Lo que sí queda claro es que las víctimas del cambio climático, reptiles y demás, aumentarán de forma dramática en los próximos años si los líderes mundiales siguen sin controlar de manera adecuada las emisiones de gases de efecto invernadero, las cuales provienen en su mayor parte de la quema de combustibles fósiles. En septiembre, el dragón de Komodo, el lagarto más grande del mundo, fue clasificado como una especie en peligro de extinción en gran parte debido al aumento de las temperaturas y los niveles del mar que causa el cambio climático.

El estudio en reptiles incluye a 52 autores con contribuciones de más de 900 expertos de todo el mundo. Completarlo tomó más de 15 años, en parte porque fue difícil encontrar financiamiento. “Para mucha gente, los reptiles no son carismáticos”, opinó Young. “Mucha de la atención se ha centrado en algunas de las especies más peludas o emplumadas”.

Tortuga siendo analizada por científicos.

MEDIDAS. Acciones como controlar el comercio ilegal o mejorar la productividad en la agricultura ayudarían a reducir la afectación a las especies de reptiles.
Foto: Kayana Szymczak / The New York Times

 

En total, el equipo estudió 10.196 especies.

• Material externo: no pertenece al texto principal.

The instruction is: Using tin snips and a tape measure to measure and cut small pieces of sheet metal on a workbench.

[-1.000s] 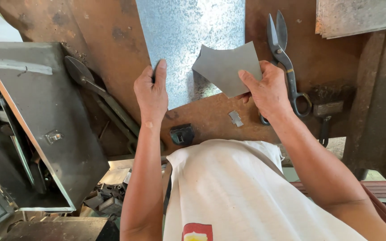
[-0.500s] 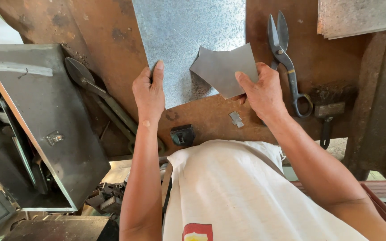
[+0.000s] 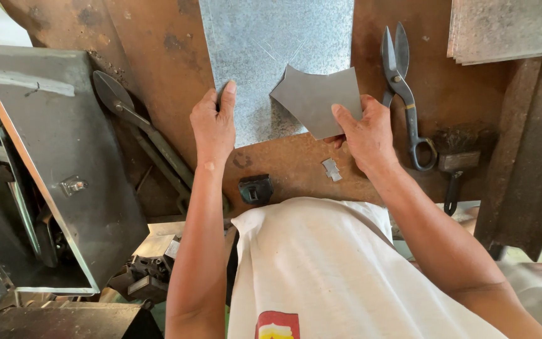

En 48 talleres realizados entre 2004 y 2019, grupos de especialistas locales recolectaron y evaluaron las especies una por una. Los hallazgos relacionados a cada reptil fueron revisados por un científico que estuviera familiarizado con la especie, pero no involucrado en el estudio y, luego, nuevamente por gente de la Lista Roja de Especies Amenazadas de la Unión Internacional para la Conservación de la Naturaleza, el catálogo más completo sobre el estatus de las especies animales y vegetales a nivel mundial.

Con un 21% de especies bajo amenaza de extinción, se encontró que los reptiles corrían un mayor riesgo que las aves (de las cuales un 13% de las especies está amenazada) y un poco menos que los mamíferos (un 25%). A las especies anfibias, las cuales han sufrido enfermedades graves además de otros efectos, les va bastante peor, con un 40% de las especies en peligro de extinción.

El estudio llena un hueco importante, comentó Alex Pyron, un biólogo evolutivo de la Universidad George Washington que se enfoca en la biodiversidad de reptiles y anfibios y no estuvo involucrado en la investigación. “Esto nos permite pintar un retrato mucho más detallado de lo que era posible antes”, mencionó Pyron.

A los científicos les impactó en particular que la pérdida de hábitats debido a la deforestación, la agricultura y otras causas fuera una amenaza mucho mayor para la mayoría de los reptiles que factores como la contaminación y el cambio climático. Young, el colíder del estudio, comentó que, para resolver asuntos como estos, se iban a necesitar cambios significativos en la conducta humana y las economías pues “la causa principal es el consumo humano”.